PROBLEM TO SOLVE
Repeat each line of the data below exactly, but skip the pictures.

+--

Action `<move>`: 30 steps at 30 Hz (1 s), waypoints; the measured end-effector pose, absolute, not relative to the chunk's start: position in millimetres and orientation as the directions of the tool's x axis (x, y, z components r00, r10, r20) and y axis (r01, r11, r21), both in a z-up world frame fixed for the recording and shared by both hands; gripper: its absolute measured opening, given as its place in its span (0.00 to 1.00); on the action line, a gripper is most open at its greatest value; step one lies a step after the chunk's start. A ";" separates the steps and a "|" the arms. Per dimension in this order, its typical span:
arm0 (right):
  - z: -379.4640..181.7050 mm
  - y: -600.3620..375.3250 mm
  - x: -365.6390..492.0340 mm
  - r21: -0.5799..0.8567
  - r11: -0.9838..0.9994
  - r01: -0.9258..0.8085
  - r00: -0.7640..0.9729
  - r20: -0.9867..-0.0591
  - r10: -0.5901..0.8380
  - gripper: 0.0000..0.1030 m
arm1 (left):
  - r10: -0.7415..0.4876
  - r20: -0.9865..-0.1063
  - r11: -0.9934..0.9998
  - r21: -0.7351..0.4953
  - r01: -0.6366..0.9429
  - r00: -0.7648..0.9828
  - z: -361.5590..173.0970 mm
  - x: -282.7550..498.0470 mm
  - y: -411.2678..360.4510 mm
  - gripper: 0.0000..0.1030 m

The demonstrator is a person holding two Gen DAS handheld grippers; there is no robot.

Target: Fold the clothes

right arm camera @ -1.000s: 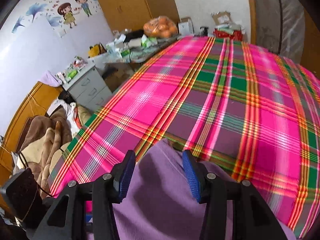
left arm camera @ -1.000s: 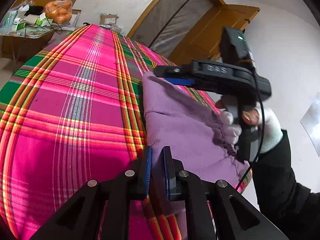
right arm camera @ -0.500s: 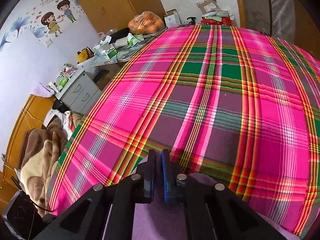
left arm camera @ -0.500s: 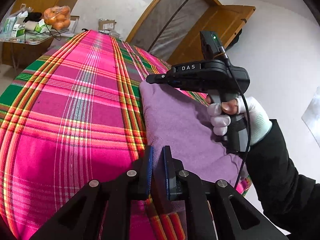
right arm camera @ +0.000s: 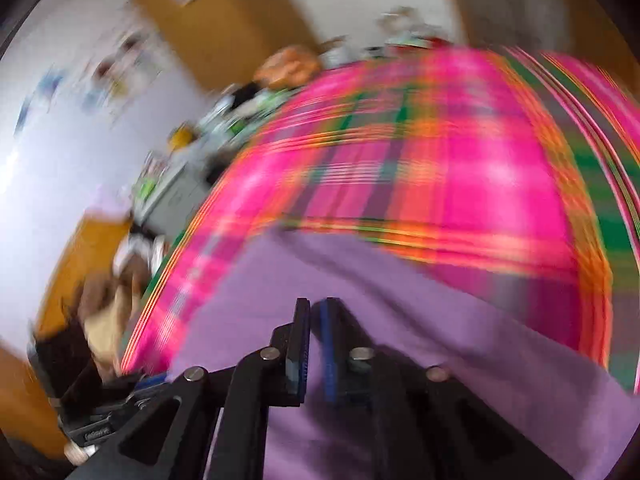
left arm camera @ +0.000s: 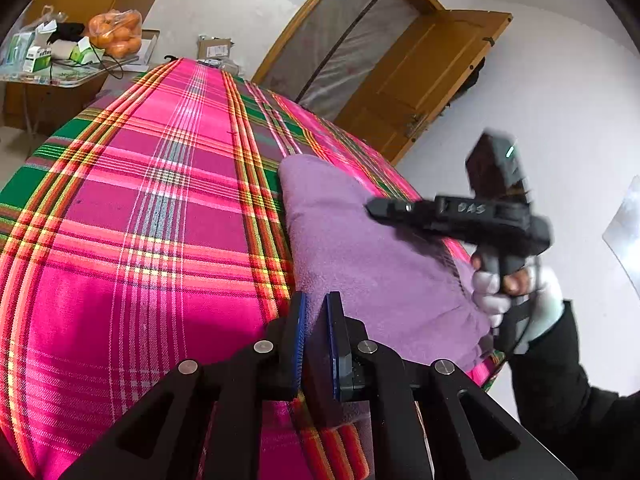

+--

TASK OUTPUT
Action `<move>`: 30 steps at 30 Hz (1 s), waypoints; the measured end-effector pose, absolute, not relative to the chunk's start: position in millimetres and orientation as the directions of the tool's x axis (x, y, z components r00, r10, r20) and y axis (r01, r11, r21), both in a z-up world frame fixed for the recording and shared by both hands; gripper: its absolute measured opening, given as its place in its span (0.00 to 1.00); on the action line, a gripper is most open at its greatest value; step one lies a step after the chunk's start. A ";" separates the steps and a "|" the arms. Per dimension in this order, its typical span:
arm0 (right):
  - z: -379.4640..181.7050 mm
  - y: -600.3620..375.3250 mm
  - x: -365.6390..492.0340 mm
  - r21: -0.5799..0.8567
  - r11: -0.9838..0.9994
  - r01: -0.9258..0.8085
  - r00: -0.7640..0.9729
  - r20: -0.9867..-0.0591
  - r10: -0.5901..0.8380
  - gripper: 0.0000..0.1030 m
arm1 (left):
  - r10: -0.7415..0.4876
  - r20: -0.9865..-0.1063
  - r11: -0.9934..0.9998
  - r21: -0.7351..0.4953
  - r01: -0.6366..0.9429
  - r00: -0.7648..0.9828
  - z: -361.5590..173.0970 mm
  - x: -282.7550..498.0470 mm
  - y: -411.2678..360.4510 mm
  - gripper: 0.0000..0.1030 m

The demonstrator is a person holding two Gen DAS handheld grippers; there is no robot.

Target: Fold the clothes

right arm camera @ -1.000s: 
left arm camera @ -1.000s: 
right arm camera @ -0.500s: 
left arm camera @ -0.500s: 
right arm camera @ +0.000s: 
left arm camera @ +0.000s: 

No more is needed for this answer.